Southam in WW1

Centenary Archive

Honouring those who died and all who served


Acting Corporal Bernard James Burnell (30099)

Bernard James Burnell, born in 1892, was the sixth son of Omer and Harriet Burnell, one of four sons who went to war and brother of Lily who was a VAD at the Red Cross Hospital in Southam. The family lived on Leamington Road and as a young man he worked as a butcher’s assistant.

In the spring of 1914 he married Rose, daughter of farm labourer Tom Thornicroft and his wife Eliza of Napton. Before her marriage, Rose worked as a scullery maid at a girls school in Rugby. The couple lived in George Street Stockton.

Bernard enlisted in 1914 and went through WWI serving in the Machine Gun Corp. He left behind the peace and quiet of Southam and endured the roar of the machine gun. In this photograph (IWM q3995) a Vickers machine gun is manned by members of the Machine Gun Corp equipped with anti-gas helmets during the Battle of the Somme, July 1916.

Bernard with his wife Rose and children George (born 1914) and Frances (born 1918)

So far nothing more has been learned of his military service[1] but lots can be found in the local papers about his post-war activities over the years.

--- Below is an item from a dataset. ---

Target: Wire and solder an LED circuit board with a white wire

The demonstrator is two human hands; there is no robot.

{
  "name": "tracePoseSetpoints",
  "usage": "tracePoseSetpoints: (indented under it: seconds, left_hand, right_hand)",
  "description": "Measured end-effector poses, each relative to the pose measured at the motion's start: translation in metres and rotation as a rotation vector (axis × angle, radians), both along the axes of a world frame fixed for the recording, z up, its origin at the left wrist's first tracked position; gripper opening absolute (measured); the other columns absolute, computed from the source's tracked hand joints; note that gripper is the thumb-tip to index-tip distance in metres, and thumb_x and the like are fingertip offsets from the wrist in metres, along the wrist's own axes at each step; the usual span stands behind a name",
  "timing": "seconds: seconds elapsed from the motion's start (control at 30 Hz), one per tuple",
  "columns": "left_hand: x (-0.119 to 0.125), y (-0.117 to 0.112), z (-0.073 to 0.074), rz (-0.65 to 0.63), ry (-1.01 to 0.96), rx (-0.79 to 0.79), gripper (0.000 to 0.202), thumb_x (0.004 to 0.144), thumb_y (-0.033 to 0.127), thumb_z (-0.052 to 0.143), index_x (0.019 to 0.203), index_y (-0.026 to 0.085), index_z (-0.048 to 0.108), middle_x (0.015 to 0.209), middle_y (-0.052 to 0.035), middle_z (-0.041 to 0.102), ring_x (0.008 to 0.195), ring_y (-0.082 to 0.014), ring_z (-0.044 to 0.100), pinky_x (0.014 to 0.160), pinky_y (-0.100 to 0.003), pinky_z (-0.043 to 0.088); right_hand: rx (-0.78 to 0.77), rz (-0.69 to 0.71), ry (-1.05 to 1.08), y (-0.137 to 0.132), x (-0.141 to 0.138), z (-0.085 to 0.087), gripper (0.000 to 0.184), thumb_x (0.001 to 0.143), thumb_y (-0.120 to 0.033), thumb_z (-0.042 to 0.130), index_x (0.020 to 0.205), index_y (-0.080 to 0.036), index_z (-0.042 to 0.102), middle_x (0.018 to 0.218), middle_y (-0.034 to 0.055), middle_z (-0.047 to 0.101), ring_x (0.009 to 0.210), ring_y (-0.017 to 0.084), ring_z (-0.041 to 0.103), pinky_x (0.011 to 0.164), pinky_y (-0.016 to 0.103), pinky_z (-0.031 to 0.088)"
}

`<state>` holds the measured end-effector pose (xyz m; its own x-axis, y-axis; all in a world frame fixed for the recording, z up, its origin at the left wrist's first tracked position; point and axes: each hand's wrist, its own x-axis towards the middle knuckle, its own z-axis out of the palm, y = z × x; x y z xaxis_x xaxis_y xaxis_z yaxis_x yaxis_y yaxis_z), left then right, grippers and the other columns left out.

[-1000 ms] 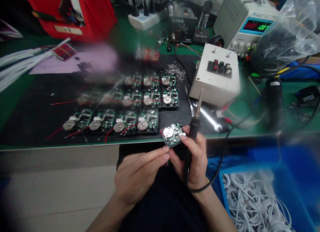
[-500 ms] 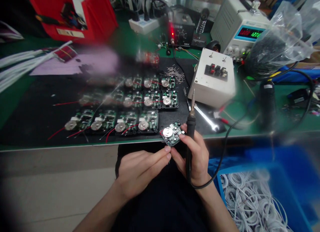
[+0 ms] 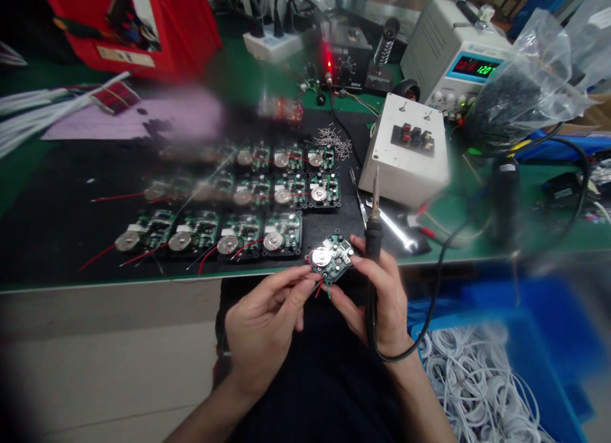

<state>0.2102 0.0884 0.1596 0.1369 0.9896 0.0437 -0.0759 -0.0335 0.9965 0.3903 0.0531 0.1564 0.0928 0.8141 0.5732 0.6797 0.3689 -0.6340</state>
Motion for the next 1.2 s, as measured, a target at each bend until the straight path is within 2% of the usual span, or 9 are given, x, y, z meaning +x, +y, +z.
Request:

He was a quarry man and he was badly injured in 1937 when a large stone fell on him at work and he was taken to Warneford Hospital and had eight stitches. He was fined 2s 6d on several occasions: for riding a bike without a lamp (1926), letting his dog loose late at night (1923) and letting his chimney get on fire (1936).

The most notorious coverage is his participation with more than thirty other Stockton men in the 1924 strike. They appeared before magistrates in November 1924 for stopping two men from going to work. Intimidation was suggested by the prosecution and denied by the defence. The Trades Dispute Act made it lawful to endeavour to persuade people not to go to work so it was a case that created much debate in the Southam court and extensive press coverage. Thirty men were acquitted but six men including Bernard Burnell were sent for trial by jury on 10th January 1925. Five including Bernard were found guilty and fined £2 and another man was sent to prison for two weeks.[2]

Just before WW2, Bernard and Rose moved to St. John’s Terrace, Leamington Spa and there he died in 1965.

[1] Bill Burnell has shared these photographs of Bernard Burnell and his family

[2] This case was extensively covered in Warwick and Warwickshire Courier, Leamington Courier and Rugby Advertiser between Nov 1924 and Jan 1925.